Os lábios de Melissa se curvaram em um sorriso cheio de segundas intenções:
— Eu já descobri onde a criança está.
— Elas estão morando na Vila Magnólia, aquela casa que a Lídia Lima construiu. Fica em um terreno comprado por ela, não está dentro de um condomínio fechado, então a segurança é praticamente inútil.
— Vou mandar alguém vigiar o local agora mesmo, descobrir a rotina delas e arrumar uma chance de tirar a criança de lá, arrancar uns fios de cabelo para o teste, e tudo estará resolvido.
Sofia ficou espantada, e sua voz até mudou de tom:
— Sequestrar a criança? Mas isso é crime, nós não podemos...
— Agora que eu voltei, não vou deixar ele continuar sendo um covarde! Precisamos fazer a Laís perder tudo, sair do casamento com uma mão na frente e outra atrás, e virar a piada da cidade inteira!
-
Laís dirigiu de volta à Vila Magnólia, carregando uma montanha de presentes e um sentimento de culpa pela filha.
Ela vinha trabalhando até tarde ultimamente e quase não tinha tempo para jantar em casa, mas toda noite Lídia deixava uma tigela de sopa nutritiva ou de sopa de ginseng separada para ela, e dessa vez não foi diferente.
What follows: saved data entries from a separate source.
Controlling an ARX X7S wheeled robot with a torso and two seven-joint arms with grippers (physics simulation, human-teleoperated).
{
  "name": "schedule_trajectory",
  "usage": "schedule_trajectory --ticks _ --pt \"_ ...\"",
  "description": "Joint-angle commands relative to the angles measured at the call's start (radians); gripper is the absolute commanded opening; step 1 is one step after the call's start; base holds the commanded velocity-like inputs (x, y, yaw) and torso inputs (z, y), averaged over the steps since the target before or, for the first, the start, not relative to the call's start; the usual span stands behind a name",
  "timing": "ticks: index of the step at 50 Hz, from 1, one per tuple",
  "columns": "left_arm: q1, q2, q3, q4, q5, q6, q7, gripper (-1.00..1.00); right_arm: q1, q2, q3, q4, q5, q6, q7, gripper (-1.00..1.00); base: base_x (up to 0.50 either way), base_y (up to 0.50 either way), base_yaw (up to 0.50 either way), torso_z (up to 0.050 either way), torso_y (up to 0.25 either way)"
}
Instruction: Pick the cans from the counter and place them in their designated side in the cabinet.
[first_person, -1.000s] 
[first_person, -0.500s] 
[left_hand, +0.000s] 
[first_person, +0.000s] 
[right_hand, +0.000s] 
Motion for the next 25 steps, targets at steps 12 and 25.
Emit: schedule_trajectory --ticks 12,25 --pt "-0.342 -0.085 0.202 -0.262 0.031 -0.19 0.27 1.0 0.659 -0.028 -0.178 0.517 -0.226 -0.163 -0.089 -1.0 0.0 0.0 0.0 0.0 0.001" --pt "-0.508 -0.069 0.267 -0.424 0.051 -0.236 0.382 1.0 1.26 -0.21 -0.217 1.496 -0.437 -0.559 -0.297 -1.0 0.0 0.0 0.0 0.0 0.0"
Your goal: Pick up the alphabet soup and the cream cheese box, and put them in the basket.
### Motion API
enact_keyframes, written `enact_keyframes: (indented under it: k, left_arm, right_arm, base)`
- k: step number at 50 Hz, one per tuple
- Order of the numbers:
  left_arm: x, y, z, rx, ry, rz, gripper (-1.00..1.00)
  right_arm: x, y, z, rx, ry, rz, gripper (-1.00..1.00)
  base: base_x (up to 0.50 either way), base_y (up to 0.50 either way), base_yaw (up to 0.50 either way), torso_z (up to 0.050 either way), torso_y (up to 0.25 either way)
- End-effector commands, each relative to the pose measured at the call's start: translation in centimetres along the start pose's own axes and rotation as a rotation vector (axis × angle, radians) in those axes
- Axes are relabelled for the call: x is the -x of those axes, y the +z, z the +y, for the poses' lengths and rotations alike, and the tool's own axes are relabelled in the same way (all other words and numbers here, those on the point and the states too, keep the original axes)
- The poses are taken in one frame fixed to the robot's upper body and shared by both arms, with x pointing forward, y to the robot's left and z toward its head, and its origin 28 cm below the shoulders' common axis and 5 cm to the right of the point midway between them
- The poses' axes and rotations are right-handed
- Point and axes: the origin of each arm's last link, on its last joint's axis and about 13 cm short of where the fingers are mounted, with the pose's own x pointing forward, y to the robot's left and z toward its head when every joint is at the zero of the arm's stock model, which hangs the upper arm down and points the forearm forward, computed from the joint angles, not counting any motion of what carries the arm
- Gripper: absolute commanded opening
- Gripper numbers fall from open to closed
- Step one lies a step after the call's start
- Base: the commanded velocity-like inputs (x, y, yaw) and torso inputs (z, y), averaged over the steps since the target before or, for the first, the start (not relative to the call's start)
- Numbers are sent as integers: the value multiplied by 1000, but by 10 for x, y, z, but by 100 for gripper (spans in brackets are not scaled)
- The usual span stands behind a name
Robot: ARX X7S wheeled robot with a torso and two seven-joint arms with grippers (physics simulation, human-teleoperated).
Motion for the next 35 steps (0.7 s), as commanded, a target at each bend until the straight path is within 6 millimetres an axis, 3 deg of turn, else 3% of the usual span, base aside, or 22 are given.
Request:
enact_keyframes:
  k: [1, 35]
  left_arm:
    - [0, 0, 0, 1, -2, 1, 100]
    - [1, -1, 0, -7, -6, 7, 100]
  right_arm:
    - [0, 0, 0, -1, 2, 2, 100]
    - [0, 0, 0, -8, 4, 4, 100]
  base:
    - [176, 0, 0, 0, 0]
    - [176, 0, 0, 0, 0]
Como era bom estar perto da mãe.
Ela se sentia livre, leve, segura e feliz.
Ultimamente, bastava Laís colocar os pés em casa para seus lábios se curvarem num sorriso.
Sentou-se à mesa e tomou de uma vez a sopa nutritiva que a mãe deixara para ela. Foi ao banheiro tomar um banho, vestiu roupas confortáveis de ficar em casa, desinfetou todos os presentes que trouxera e, só então, teve coragem de entrar no quarto da bebê.
Ao abrir a porta, viu Lídia e a Dona Zélia ajudando Aline a deitar de bruços para treinar levantar a cabecinha.
Aos três meses, Aline estava cada vez mais ágil, o pescoço já tinha bastante força e ela conseguia levantar a cabeça sozinha. A pele era rosada e macia, mostrando que estava sendo muito bem cuidada.